━━ DATASET EXTRACT ━━

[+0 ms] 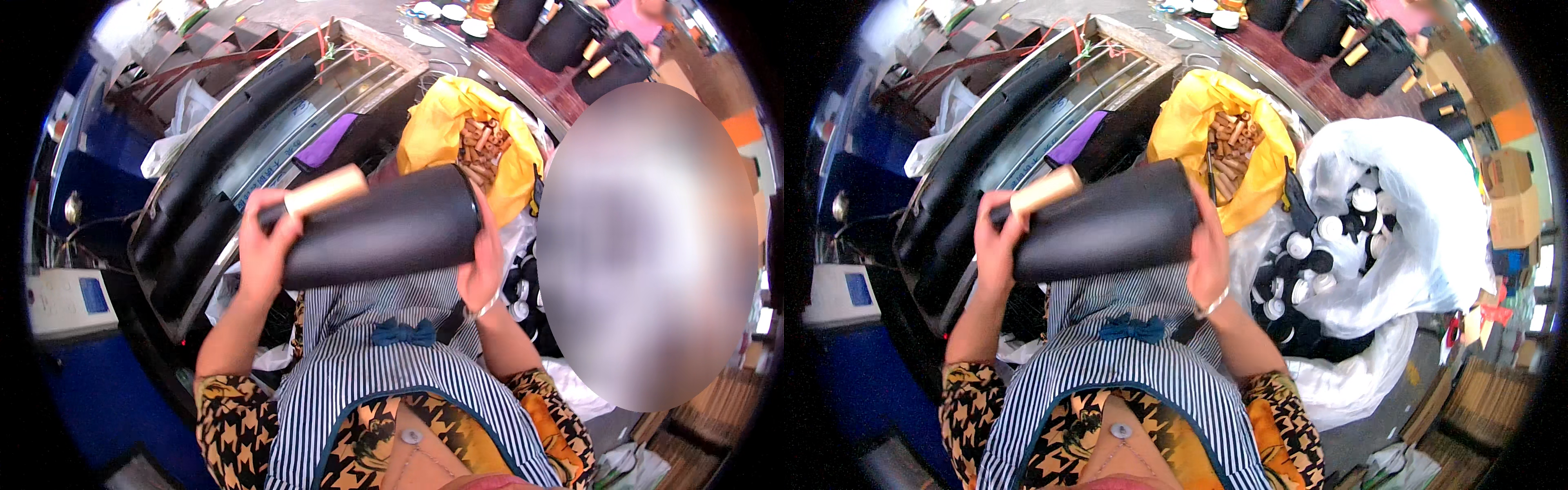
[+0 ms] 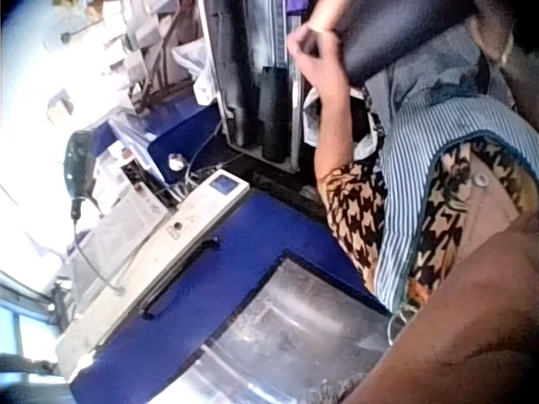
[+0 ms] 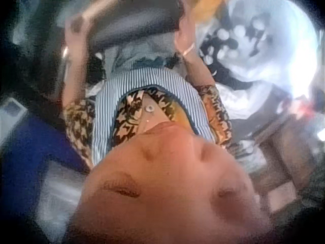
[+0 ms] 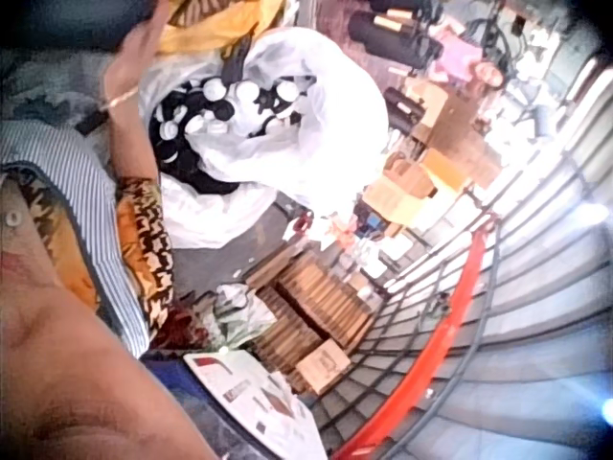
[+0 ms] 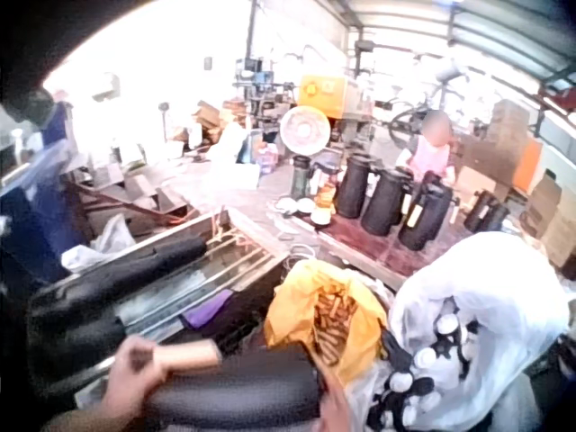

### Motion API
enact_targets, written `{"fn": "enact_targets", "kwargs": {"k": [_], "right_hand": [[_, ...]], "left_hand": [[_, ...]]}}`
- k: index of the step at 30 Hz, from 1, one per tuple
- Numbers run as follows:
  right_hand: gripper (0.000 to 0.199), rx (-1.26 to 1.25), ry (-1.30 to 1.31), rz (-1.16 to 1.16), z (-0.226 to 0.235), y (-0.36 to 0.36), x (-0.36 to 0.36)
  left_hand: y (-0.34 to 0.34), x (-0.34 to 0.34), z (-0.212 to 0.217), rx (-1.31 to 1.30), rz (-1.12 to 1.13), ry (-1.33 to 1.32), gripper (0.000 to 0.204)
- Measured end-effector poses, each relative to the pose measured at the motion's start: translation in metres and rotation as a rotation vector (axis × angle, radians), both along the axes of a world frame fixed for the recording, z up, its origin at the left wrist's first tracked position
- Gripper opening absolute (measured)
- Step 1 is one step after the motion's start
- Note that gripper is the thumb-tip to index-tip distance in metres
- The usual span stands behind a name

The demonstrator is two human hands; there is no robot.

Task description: The person assembles black canisters by inserting wooden sticks, placing lids, and cleaning the exterior with a cloth before placing them on a rack.

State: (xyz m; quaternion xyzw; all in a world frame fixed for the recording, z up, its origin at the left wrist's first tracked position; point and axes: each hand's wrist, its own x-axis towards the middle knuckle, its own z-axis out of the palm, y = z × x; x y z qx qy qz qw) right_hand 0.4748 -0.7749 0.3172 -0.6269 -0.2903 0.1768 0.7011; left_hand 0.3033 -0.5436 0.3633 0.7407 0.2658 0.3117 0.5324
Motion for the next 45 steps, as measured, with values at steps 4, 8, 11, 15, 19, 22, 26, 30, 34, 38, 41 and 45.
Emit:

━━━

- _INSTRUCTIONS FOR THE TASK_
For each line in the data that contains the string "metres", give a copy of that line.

- _COMPLETED EXERCISE_
- Measured end-effector poses, each relative to the pose measured at the motion's start: translation in metres and rotation as a rotation vector (axis × angle, radians), both along the axes of a world frame fixed for the recording, z up, its origin at the left wrist's first tracked position
- Note that gripper is the thumb-tip to index-tip distance in metres

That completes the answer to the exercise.